Disebut Memicu Kekerasan, Ini Pro dan Kontra Game PUBG!

DEMOCRAZY.ID – Game PlayerUnknown’s Battlegrounds (PUBG) menjadi salah satu game battle royale paling populer di dunia.

Namun kehadirannya tidak lepas dari pro dan kontra.

Sejak awal kemunculannya, PUBG sering dikaitkan dengan isu kekerasan dan kecanduan pada remaja, meski di sisi lain, game ini juga memberikan dampak positif terhadap industri digital dan kemampuan kognitif pemain.

Terlebih dengan insiden ledakan di SMAN 72 Kelapa Gading, Jakarta Utara yang baru-baru ini terjadi.

Pemerintah mulai menyoroti soal penggunaan senjata dalam game online seperti PUBG.

Berikut penjelasan lengkap mengenai pro dan kontra game PUBG berdasarkan berbagai sumber dan pandangan ahli:

Pro dan Kontra Game PUBG

Pro (Kelebihan) PUBG

  • Populer secara global: PUBG telah diunduh dan dimainkan oleh ratusan juta orang di seluruh dunia, membuktikan keberhasilannya dalam industri game internasional.
  • Peluang ekonomi: Membuka lapangan kerja di bidang esports, streaming, dan konten kreator digital.
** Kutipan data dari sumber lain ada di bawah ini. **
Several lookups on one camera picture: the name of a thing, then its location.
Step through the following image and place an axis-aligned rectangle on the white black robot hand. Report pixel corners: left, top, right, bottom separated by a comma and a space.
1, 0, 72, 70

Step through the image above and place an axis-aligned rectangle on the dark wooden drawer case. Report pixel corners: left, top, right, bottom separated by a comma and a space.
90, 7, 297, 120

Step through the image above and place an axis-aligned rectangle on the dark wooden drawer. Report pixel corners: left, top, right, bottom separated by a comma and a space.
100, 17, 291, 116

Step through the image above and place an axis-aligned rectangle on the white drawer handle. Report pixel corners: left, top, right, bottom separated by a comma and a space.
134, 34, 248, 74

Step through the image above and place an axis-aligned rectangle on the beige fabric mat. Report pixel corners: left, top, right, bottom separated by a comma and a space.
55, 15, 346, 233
Banyak pemain yang sukses menjadi pro player atau influencer dari game ini.
  • Meningkatkan kemampuan kognitif: Membantu meningkatkan koordinasi mata-tangan, kemampuan visual-spasial, konsentrasi, dan refleks cepat.
  • Sarana sosial: Menjadi tempat interaksi dan mempererat hubungan sosial antarpemain melalui komunitas dan turnamen.
  • Manfaat sosial positif: Digunakan dalam kegiatan seperti penggalangan dana, kampanye sosial, dan event komunitas untuk tujuan amal.

Kontra (Kekurangan) PUBG

  • Konten kekerasan: Dikhawatirkan dapat menurunkan empati dan meningkatkan agresivitas, terutama pada anak-anak dan remaja.
  • Kecanduan game: Kecanduan game online dapat menyebabkan gangguan mental seperti depresi, kecemasan, dan isolasi sosial. Dapat menimbulkan gejala fisik seperti sakit kepala, nyeri punggung, dan gangguan saraf akibat terlalu lama bermain.
  • Gangguan akademik dan sosial: Waktu bermain berlebihan sering mengganggu aktivitas belajar, pekerjaan, dan hubungan sosial di dunia nyata.
  • Isu moral dan sosial: Pernah memicu perdebatan di masyarakat hingga muncul wacana pelarangan game PUBG karena dianggap tidak sesuai dengan nilai sosial dan agama.

Cara Mengatasi Kecanduan Game PUBG

  • Batasi waktu bermain, maksimal 1 jam per hari.
  • Orang tua perlu tegas dan ikut memantau aktivitas anak.
  • Dorong anak atau pemain untuk melakukan aktivitas lain seperti olahraga, membaca, atau bermain musik.
  • Letakkan perangkat game di luar kamar tidur agar tidak mudah diakses.
  • Bila kecanduan sudah parah, segera konsultasikan ke psikolog atau psikiater untuk mendapatkan terapi dan dukungan emosional.

PUBG memiliki dua sisi yang berlawanan. Di satu sisi, game ini menjadi bagian dari kemajuan teknologi dan peluang ekonomi digital.

Namun di sisi lain, jika dimainkan tanpa batas, dapat menimbulkan kecanduan dan efek negatif pada kesehatan mental maupun sosial.

Karena itu, penting bagi pemain untuk bermain secara bijak dan mengontrol waktu bermain agar manfaatnya tetap positif.